» **Task item**
Collect the lines of the entries where "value" shows up.

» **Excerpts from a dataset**
BEGIN

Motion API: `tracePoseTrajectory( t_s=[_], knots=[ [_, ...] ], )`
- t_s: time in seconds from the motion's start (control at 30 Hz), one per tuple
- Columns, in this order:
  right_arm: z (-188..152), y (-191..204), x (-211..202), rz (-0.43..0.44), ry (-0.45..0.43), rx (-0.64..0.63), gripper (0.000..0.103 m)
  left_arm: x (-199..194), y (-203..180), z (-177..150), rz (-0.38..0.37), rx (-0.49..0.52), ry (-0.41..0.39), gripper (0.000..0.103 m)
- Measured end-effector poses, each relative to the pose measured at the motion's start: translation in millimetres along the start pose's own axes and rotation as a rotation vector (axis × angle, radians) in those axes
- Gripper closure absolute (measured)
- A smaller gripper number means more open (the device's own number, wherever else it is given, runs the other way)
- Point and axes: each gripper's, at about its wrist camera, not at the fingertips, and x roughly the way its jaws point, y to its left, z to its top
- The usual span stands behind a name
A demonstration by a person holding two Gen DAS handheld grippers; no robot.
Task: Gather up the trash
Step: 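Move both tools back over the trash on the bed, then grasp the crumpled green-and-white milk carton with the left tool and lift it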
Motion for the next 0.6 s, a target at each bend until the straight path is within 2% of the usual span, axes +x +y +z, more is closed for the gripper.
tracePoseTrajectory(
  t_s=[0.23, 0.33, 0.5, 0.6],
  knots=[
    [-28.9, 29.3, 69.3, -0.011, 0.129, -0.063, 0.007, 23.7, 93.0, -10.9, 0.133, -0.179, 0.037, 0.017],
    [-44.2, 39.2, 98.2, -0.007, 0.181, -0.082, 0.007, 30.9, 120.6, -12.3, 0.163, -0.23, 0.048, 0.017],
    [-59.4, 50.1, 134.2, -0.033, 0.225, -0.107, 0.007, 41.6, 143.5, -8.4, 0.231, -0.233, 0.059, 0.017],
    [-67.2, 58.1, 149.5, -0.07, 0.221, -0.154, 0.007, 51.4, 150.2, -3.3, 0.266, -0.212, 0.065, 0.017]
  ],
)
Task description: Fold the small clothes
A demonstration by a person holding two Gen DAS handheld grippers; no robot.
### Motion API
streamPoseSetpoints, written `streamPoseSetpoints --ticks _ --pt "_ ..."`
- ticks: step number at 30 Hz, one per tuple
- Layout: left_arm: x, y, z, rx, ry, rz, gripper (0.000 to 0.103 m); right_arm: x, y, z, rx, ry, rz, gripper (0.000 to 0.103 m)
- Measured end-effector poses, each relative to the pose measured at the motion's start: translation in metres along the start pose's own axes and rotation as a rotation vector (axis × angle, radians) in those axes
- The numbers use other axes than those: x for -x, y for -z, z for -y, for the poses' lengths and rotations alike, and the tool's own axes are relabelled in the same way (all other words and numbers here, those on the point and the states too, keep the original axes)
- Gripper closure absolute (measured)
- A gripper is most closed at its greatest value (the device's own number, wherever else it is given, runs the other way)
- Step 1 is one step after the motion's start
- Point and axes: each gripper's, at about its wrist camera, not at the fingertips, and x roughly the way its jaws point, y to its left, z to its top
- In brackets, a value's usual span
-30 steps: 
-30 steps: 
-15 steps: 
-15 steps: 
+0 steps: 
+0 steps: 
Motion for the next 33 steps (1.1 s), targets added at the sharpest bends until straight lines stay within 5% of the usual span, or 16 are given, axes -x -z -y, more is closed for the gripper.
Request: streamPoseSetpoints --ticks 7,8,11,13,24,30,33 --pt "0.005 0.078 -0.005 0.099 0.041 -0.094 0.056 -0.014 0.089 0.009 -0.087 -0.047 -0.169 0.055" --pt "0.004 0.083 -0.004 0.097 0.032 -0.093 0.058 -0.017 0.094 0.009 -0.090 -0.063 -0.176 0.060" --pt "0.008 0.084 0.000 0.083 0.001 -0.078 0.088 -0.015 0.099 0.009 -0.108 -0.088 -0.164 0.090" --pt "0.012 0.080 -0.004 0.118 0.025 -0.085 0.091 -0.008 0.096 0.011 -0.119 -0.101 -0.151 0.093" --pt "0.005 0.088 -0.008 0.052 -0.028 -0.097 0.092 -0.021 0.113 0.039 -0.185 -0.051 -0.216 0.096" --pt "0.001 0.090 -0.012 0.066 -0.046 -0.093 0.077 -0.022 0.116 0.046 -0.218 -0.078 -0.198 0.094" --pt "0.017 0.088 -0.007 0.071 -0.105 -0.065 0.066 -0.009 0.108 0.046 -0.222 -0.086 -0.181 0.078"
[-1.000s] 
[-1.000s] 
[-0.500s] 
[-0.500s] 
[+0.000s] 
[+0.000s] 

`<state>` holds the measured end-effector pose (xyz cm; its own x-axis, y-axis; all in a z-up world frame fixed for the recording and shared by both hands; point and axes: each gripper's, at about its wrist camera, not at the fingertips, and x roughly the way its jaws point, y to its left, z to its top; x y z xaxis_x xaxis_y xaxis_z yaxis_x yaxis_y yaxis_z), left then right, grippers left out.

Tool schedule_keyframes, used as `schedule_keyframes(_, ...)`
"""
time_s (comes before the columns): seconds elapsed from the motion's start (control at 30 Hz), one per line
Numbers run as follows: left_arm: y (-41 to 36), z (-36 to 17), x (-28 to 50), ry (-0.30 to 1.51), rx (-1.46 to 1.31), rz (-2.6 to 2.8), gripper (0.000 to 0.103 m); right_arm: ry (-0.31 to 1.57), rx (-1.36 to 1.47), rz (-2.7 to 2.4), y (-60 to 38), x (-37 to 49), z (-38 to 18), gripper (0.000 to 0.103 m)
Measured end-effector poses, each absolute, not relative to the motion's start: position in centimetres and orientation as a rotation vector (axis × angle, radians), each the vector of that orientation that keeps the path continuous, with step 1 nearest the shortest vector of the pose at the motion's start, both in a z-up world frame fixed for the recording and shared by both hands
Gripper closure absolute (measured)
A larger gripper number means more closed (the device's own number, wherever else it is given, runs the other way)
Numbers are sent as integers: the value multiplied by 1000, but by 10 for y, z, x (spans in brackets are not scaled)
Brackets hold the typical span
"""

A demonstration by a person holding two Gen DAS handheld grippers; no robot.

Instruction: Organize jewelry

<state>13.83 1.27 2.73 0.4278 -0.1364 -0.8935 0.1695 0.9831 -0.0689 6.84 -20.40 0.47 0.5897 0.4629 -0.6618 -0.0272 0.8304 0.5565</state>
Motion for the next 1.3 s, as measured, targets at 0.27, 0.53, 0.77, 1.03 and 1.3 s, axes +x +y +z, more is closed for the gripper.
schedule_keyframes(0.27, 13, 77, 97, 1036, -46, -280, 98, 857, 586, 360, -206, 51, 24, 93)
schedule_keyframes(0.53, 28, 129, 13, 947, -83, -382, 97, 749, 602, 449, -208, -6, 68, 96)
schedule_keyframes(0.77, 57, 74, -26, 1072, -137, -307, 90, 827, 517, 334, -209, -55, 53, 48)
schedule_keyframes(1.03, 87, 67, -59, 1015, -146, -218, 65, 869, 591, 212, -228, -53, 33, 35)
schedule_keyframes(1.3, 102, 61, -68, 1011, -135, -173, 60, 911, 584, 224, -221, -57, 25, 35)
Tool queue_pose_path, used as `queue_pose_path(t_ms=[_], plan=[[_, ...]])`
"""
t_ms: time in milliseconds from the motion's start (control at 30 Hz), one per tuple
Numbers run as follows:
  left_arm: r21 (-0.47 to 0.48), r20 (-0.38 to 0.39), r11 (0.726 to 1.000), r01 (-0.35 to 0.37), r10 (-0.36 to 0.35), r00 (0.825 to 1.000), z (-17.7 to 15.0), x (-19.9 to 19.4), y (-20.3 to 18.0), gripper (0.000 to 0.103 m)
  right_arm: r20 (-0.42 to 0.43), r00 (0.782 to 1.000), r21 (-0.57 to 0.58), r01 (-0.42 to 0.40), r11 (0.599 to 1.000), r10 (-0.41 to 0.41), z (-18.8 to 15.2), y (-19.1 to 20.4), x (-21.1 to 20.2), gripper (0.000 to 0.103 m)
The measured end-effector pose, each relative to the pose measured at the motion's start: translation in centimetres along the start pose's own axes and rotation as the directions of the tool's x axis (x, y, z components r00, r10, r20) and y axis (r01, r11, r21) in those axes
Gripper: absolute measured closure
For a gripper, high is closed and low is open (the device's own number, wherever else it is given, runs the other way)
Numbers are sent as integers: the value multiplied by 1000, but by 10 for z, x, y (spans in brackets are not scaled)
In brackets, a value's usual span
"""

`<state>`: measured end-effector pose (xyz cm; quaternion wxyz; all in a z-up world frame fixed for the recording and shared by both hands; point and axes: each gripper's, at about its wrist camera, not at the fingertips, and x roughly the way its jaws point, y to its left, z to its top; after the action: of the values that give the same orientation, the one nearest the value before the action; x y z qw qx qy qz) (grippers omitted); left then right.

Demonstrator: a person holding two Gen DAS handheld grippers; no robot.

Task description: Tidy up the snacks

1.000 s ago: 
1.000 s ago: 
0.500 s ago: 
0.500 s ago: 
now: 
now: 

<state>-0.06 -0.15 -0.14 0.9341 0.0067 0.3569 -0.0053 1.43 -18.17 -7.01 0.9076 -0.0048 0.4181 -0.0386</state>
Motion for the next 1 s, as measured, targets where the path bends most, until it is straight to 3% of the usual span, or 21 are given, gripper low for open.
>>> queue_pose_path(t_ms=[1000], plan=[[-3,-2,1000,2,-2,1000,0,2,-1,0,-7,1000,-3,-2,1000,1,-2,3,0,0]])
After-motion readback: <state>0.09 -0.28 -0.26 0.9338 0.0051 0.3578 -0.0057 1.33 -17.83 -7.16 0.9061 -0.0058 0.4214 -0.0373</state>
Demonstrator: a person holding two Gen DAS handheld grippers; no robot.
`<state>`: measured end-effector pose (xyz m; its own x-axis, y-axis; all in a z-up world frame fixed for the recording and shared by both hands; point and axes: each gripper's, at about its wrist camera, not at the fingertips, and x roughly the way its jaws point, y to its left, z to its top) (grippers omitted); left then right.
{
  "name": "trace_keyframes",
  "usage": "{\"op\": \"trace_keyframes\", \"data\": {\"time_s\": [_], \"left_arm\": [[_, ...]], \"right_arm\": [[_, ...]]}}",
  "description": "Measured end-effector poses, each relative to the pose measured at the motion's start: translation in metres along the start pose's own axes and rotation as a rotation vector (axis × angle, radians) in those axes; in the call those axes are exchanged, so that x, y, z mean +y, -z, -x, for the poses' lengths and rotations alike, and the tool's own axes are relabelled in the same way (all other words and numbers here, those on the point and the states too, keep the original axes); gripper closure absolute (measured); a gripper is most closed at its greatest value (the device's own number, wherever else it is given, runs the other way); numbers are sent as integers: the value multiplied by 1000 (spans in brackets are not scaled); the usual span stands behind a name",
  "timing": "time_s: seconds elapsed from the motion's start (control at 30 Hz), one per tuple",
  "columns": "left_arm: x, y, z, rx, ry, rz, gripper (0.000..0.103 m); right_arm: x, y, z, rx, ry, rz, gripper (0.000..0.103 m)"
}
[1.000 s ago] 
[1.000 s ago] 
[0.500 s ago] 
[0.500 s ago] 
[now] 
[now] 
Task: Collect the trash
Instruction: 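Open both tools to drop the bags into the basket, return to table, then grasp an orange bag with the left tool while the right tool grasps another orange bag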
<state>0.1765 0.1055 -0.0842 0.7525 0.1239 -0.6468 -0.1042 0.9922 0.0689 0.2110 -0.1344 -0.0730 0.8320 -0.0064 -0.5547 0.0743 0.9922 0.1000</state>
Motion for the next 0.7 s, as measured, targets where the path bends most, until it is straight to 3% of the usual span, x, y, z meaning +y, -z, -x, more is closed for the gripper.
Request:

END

» **Completed task**
- A gripper is most closed at its greatest value (the device's own number, wherever else it is given, runs the other way)
- In brackets, a value's usual span
Numbers are sent as integers: the value multiplied by 1000, but by 10 for y, z, x (spans in brackets are not scaled)
Numbers are sent as integers: the value multiplied by 1000, but by 10 for z, x, y (spans in brackets are not scaled)
In brackets, a value's usual span
`<state>`: measured end-effector pose (xyz cm; quaternion wxyz; all in a z-up world frame fixed for the recording and shared by both hands; point and axes: each gripper's, at about its wrist camera, not at the fingertips, and x roughly the way its jaws point, y to its left, z to its top; after the action: of the values that give the same orientation, the one nearest the value before the action; x y z qw qx qy qz) (grippers omitted); left then right.
  "description": "Measured end-effector poses, each relative to the pose measured at the motion's start: translation in metres along the start pose's own axes and rotation as a rotation vector (axis × angle, radians) in those axes; in the call those axes are exchanged, so that x, y, z mean +y, -z, -x, for the poses' lengths and rotations alike, and the tool's own axes are relabelled in the same way (all other words and numbers here, those on the point and the states too, keep the original axes); gripper closure absolute (measured); a gripper is most closed at its greatest value (the device's own number, wherever else it is given, runs the other way); numbers are sent as integers: the value multiplied by 1000 (spans in brackets are not scaled); the usual span stands behind a name",

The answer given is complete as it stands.